Par Pr Fouad ZAIM
L'antériorité de la construction de Séfrou, par rapport à celle de Fès, a été relevée par Hassan Al-Wazzan Al-Gharnati, dit Léon l'Africain. Une réalité qui aurait été soulignée, dès le début du XIVème siècle, par le chroniqueur Ali Ibn Abi Zar dans son "Rawd al-Qirtas" : "On allait de la ville de Sefrou au village de Fès", a t'il pu écrire. La ville sera décrite, au début du XXème siècle, comme "l'une des plus prospères et des plus ordonnées du Maroc".
C'est en 807, alors que le chantier de Fès venait à peine d'être lancé, que Idriss II, le natif de Walili... Volubilis.. serait venu s'installer durant plus de deux années dans un village sur les berges de la rivière Aggay, qu'il aurait baptisé "Habounna", "ceux qui nous ont aimé", et qui est aujourd'hui un des quartiers de la ville.
Séfrou est en effet traversée par une rivière, l'Oued Assif N'aggay, qui signifierait "les joues" en amazigh.
Au-delà du Mellah, la rivière porte le nom de "Oued Lihoudi". Celle-ci approvisionne l'ensemble des canaux et permet l'irrigation des nombreux jardins de la ville.
Séfrou est également connue pour sa cascade, qui explique la fraîcheur des lieux, ainsi que l'abondance et la richesse de la végétation, qui a valu à la ville le surnom de "Jardin du Maroc".
Séfrou est également réputée, depuis des siècles, pour la cohabitation harmonieuse des trois religions abrahamiques, dont elle a été le havre...ainsi qu'en témoignent les versets qui suivent du vénérable Cheikh soufi Abdelkader Tomouri : " O toi visiteur, avez vous été informé de la beauté de cette ville ? Ses jardins, ses cascades et ses sites, qui vous donnent la joie des yeux et le bonheur de vivre. Son climat, son eau et ses cerises sont pour vous le remède à tous les maux.
Que vous soyez juif, chrétien ou musulman, les habitants de cette ville vous accueillent à bras ouverts. Et à l'aube, ils vous emmènent au point culminant de la colline récupérer la baraka du vénéré Saint Sidi Ali Bousserghine".

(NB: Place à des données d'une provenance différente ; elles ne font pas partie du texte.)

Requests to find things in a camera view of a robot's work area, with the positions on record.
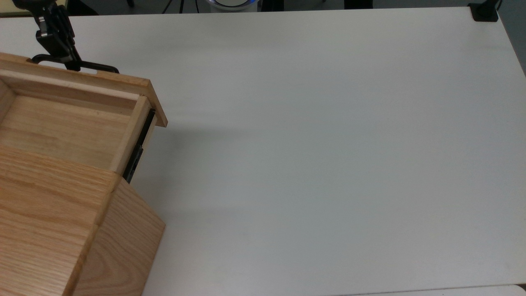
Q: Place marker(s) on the wooden drawer cabinet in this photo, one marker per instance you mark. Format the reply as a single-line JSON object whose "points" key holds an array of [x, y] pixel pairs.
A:
{"points": [[53, 230]]}

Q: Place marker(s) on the black table clamp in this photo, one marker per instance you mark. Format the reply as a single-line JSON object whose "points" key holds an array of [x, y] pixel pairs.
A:
{"points": [[484, 12]]}

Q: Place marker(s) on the white adjoining table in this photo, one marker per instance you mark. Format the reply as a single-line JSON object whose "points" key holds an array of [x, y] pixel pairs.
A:
{"points": [[452, 291]]}

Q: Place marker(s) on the black metal drawer slide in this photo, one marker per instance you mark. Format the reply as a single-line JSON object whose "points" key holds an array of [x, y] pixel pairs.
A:
{"points": [[137, 152]]}

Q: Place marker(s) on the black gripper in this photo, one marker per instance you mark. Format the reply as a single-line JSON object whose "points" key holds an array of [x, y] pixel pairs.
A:
{"points": [[33, 5]]}

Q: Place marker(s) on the black tripod legs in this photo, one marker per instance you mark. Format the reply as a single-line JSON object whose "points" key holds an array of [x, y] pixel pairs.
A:
{"points": [[174, 5]]}

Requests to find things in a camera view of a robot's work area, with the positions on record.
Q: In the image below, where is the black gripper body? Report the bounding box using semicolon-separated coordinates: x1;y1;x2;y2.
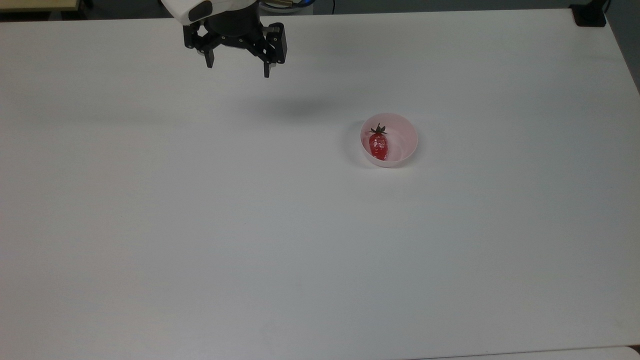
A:
182;10;288;65

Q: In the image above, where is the red strawberry with green leaves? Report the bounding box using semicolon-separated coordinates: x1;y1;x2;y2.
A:
368;123;390;162

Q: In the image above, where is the pink plastic bowl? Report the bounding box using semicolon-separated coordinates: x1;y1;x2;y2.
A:
359;112;419;168

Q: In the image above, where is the wooden side table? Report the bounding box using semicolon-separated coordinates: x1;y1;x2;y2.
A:
0;0;82;14

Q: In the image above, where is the black camera pole clamp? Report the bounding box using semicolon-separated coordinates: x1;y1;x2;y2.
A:
569;0;612;28

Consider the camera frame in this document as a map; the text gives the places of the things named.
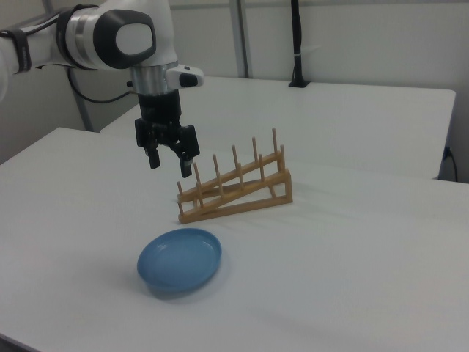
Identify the black strap on arm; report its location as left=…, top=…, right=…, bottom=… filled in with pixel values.
left=10, top=30, right=33, bottom=73

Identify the blue round plate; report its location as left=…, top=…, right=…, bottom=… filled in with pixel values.
left=137, top=227, right=223, bottom=294

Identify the grey wall frame post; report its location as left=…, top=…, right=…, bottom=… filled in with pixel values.
left=230, top=0, right=254, bottom=78

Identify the black cable with plug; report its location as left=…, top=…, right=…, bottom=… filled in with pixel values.
left=443, top=145, right=459, bottom=181

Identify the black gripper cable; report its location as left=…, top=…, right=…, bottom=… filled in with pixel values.
left=67, top=67, right=140, bottom=104

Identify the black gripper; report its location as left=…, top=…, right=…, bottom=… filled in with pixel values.
left=134, top=91, right=202, bottom=179

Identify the wooden peg plate rack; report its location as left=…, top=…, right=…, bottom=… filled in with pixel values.
left=177, top=127, right=293, bottom=225

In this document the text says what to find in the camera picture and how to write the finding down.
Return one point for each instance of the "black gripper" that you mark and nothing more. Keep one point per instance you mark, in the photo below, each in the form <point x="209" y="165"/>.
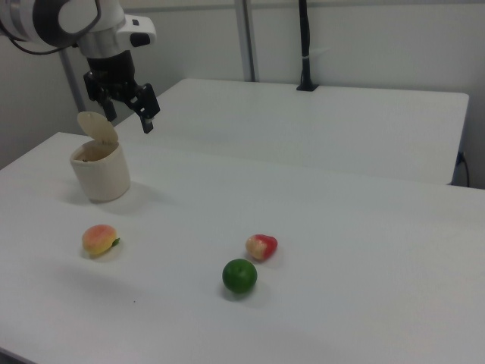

Au XIXème siècle, en effet, à Séfrou, les Juifs sont plus nombreux que les Arabes et les Amazighs. La ville est un havre de paix et de convivialité où musulmans et juifs vivent en totale communion. Le Mellah aurait été construit dès le XIIIème siècle, sous le règne d'un Sultan mérinide Yacoub ben Abdelhaq. Les Juifs de la ville sont le plus souvent des artisans spécialisés dans le cuivre, l'argent, l'or, et le cuir, mais pratiquaient également le tissage, la menuiserie et le commerce du bois et du charbon.
Si jamais vous avez l'opportunité et la joie de visiter Séfrou, veillez à arpenter la vieille médina, à franchir ses 7 portes, à parcourir ses remparts, à découvrir ses borjs, ses demeures juives agrémentées de leurs balcons, ses zaouias, ses mosquées, ses ponts et ses foundouks.
Rendez vous ensuite au complexe artisanal de Bab Lamqam, ainsi qu'au Mausolée de Sidi Ali Bousserghine, le saint patron de la ville. N'oubliez surtout pas de vous rafraîchir près de la cascade de l'oued Aggay et sur les terres fertiles qui l'environnent, où pousse "habb lemlouk", le cerisier. Allez enfin visiter le Kahf Lihoud, la "grotte du juif", au milieu de la falaise de Jbel Al-Binna.
Au cas où vous souhaiteriez découvrir Sefrou, allez y de préférence, si vous ne détestez pas la foule, au courant du mois de juin, pour le fameux "festival des cerises". Vous y ferez la fête durant trois jours, y célébrerez la beauté de la région et sa richesse culturelle, et choisirez...dans le tintamarre burlesque des musiques rurales et urbaines ..et le brouhaha assourdissant des fanfares et des chevauchées de la fantasia.... la nouvelle "reine des cerises". Vous ne le regretterez sans doute pas.